If her first instinct was correct, that the Circle is heaven, it's almost as if her coital romp with Kalden is like Eve biting the apple. And, indeed, after this encounter, he is all Mae thinks about. There's no going back. She lies to Annie, however, seemingly not because she is ashamed — and why should she be — but because she wants to protect the secret. Secrets, we later come to find out, are lies.
This taboo scenario is in direct contrast to Francis and his LuvLuv presentation. In the light, on a stage, his work is the complete antithesis of the dark illicit cave where Mae felt a true connection (albeit a sexual one). Up there, in front of the company, Francis reveals bits and facts about Mae that could be found online, if one cared enough to connect the dots. Interestingly, Mae is more mortified by surface-level factoids (her allergy to horses, for example), than by the idea of getting naked with a near stranger, potentially in front of hidden cameras. Or, grinding in a work bathroom stall. Later on, she explains to Wise Man Eamon Bailey that Francis' facts didn't give the full picture of her personality. It was incomplete and that's what made her so uncomfortable. Why then, couldn't she understand that sharing Mercer's personal artistry with her social network would make him feel uncomfortable?
In any event, Mae's confusion isn't rectified until a climax toward the end of Book I. (By the way, I didn't even know I was in Book I until they announced the start of Book II.) She's reprimanded for hiding her kayaking trip, her only moment of solitude. In fact, she's reprimanded for seeking solitude. For embracing personal experience. For covering her tracks. In an infuriating sequence of twisted logic and fear tactics, Eamon Bailey convinces Mae that stealing the kayak was perhaps not as wrong as keeping her love of kayaking from her fellow Circlers.

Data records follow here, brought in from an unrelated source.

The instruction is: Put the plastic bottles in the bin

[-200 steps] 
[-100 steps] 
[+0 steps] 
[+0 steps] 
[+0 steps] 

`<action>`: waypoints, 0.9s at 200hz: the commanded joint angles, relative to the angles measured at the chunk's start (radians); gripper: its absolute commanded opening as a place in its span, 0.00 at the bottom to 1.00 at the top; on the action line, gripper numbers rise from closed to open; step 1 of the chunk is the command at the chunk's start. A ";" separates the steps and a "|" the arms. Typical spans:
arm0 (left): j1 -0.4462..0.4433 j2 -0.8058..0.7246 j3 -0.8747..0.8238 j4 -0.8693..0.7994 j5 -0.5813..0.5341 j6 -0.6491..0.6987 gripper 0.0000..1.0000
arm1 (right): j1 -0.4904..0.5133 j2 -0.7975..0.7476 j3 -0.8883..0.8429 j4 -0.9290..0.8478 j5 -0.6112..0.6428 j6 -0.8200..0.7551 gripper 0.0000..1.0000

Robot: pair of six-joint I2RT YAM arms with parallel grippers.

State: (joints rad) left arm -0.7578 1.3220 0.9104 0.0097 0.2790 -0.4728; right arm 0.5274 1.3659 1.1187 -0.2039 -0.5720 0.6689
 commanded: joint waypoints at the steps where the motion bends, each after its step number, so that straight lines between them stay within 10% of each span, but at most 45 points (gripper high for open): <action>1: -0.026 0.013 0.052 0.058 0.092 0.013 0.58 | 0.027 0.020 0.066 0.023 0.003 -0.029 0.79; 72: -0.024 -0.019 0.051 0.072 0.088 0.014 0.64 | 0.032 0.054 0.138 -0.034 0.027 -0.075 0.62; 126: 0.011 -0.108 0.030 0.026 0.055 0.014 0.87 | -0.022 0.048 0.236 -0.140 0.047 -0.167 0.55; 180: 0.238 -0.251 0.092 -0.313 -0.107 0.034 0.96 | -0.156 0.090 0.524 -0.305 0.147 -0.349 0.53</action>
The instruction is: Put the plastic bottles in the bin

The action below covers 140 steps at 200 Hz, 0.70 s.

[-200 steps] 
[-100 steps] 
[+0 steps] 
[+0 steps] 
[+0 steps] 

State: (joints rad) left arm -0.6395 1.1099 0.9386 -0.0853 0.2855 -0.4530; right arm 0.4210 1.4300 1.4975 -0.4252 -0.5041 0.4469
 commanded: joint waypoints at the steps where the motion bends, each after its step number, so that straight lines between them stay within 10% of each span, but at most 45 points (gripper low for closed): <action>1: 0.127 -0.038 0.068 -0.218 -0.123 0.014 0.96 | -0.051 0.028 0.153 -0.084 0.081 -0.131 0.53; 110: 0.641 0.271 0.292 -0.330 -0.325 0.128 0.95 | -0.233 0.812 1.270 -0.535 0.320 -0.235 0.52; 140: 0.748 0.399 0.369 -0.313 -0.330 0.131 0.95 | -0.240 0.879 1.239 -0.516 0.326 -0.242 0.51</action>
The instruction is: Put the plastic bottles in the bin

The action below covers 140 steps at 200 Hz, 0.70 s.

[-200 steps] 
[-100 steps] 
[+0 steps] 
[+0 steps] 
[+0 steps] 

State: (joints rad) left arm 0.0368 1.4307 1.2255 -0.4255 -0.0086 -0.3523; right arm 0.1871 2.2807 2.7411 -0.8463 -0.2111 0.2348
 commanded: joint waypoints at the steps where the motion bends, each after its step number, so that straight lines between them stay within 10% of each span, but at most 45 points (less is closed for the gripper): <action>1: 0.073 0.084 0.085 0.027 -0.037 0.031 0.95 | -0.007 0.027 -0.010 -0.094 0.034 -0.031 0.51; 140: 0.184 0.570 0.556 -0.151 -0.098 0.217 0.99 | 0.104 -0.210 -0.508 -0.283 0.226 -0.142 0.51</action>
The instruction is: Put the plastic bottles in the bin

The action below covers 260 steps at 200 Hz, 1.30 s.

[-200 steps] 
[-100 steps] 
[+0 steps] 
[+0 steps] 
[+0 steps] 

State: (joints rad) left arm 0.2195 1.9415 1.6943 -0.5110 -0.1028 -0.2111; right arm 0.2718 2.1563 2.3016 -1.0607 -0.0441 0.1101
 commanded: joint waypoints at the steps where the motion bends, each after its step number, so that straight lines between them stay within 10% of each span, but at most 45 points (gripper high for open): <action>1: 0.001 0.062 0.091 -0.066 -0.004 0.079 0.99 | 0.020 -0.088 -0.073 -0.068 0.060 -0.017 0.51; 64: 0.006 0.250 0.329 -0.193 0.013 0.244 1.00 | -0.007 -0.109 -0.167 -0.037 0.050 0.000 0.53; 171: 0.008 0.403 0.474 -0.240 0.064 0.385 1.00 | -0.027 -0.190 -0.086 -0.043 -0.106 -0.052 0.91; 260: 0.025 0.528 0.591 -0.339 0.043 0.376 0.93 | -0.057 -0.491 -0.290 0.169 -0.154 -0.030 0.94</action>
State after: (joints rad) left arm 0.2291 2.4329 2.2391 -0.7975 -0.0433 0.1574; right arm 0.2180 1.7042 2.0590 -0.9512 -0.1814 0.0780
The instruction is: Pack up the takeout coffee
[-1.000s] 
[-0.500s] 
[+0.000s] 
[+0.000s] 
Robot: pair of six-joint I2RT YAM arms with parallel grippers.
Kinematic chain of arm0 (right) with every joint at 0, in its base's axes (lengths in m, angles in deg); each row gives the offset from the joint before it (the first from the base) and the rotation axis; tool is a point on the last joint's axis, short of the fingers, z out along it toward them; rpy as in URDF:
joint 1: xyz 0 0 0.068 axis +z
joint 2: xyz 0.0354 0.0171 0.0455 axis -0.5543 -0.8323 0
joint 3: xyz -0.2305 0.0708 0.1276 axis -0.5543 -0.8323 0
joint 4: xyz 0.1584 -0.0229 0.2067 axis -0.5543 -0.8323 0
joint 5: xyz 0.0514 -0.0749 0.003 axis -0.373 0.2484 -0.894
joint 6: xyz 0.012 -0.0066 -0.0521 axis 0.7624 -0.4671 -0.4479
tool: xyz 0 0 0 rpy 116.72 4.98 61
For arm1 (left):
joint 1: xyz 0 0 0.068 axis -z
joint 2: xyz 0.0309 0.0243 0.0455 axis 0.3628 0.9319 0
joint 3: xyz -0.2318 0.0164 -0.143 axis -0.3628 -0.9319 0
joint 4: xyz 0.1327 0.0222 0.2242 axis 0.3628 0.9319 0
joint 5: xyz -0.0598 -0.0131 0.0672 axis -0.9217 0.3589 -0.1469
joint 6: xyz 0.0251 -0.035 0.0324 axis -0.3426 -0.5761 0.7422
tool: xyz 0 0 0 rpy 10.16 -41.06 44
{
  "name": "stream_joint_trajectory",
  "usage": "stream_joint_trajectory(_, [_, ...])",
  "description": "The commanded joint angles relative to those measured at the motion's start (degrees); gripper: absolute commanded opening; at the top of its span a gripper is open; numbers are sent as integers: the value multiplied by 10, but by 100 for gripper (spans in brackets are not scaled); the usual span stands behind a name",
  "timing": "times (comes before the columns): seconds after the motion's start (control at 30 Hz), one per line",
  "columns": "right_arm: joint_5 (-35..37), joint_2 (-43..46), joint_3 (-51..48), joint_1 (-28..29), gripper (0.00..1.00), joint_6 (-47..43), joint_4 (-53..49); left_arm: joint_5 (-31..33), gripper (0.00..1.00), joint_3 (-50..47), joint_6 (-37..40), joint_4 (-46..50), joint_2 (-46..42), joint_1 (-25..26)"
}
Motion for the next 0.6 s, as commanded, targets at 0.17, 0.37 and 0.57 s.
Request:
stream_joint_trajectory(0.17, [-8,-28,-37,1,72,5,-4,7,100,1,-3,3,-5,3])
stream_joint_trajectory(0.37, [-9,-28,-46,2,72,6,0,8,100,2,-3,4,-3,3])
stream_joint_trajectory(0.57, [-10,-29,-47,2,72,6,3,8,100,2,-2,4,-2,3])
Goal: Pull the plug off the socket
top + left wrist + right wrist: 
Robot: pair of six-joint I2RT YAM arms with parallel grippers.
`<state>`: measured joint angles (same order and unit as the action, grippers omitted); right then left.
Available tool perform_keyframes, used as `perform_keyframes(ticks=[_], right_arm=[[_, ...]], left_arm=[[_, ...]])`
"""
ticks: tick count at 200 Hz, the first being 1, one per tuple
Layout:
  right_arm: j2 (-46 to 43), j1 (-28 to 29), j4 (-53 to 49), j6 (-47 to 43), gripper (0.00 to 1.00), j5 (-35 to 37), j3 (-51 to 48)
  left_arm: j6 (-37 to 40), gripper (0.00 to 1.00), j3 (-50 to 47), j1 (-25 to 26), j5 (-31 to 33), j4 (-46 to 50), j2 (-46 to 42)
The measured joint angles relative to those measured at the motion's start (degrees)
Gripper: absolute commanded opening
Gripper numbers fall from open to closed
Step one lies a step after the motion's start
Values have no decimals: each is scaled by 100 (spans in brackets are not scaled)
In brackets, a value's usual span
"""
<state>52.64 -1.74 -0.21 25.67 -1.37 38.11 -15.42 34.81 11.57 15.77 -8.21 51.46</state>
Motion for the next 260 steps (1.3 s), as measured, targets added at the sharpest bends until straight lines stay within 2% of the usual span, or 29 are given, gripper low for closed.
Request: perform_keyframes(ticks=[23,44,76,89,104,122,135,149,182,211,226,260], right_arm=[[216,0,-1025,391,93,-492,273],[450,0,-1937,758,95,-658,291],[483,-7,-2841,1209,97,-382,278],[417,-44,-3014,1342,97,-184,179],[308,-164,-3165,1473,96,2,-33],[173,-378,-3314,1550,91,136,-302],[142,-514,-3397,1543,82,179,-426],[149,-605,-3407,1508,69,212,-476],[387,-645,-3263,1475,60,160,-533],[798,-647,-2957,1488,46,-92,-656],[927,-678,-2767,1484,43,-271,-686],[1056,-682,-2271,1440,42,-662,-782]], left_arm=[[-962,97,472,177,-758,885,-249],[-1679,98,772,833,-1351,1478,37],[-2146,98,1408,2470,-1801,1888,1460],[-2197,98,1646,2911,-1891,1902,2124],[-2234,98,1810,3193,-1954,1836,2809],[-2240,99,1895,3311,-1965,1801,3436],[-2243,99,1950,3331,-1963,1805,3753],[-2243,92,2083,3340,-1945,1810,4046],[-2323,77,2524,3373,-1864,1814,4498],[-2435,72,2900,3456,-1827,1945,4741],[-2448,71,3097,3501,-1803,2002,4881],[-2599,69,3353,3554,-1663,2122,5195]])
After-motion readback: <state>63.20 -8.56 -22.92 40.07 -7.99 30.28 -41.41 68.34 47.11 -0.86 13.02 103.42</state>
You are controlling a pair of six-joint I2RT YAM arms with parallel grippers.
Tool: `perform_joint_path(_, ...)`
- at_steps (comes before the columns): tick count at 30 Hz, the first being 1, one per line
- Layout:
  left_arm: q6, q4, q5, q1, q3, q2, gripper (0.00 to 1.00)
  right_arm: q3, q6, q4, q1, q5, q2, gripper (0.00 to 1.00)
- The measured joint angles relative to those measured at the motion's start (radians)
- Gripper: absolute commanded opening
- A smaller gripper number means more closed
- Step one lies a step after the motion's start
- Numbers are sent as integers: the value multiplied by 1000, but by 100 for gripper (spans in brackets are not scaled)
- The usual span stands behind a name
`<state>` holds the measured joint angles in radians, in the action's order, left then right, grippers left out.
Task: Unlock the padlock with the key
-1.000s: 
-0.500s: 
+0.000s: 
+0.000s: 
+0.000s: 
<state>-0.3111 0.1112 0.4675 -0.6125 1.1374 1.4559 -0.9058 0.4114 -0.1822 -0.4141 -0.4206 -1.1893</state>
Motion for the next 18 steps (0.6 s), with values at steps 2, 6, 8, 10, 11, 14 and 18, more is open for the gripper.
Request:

This passage is perhaps the most heavy-handed of the entire book. And, probably willfully so. It's the Circle against the individual. It's a kind of mental-beating-into-submission scenario where Mae abandons her beliefs for Bailey's. She does it for the sake of her job, probably, and her father's health — and for Annie, whom she doesn't want to embarrass. But, was Annie's initial tour through Bailey's office a test of will and honesty? Did she know that Mae would later find herself there? How much of the temptation Mae has faced has been intentional? How much of it was part of the Circle? Who is watching? And, most important, is Kalden part of all of this, too?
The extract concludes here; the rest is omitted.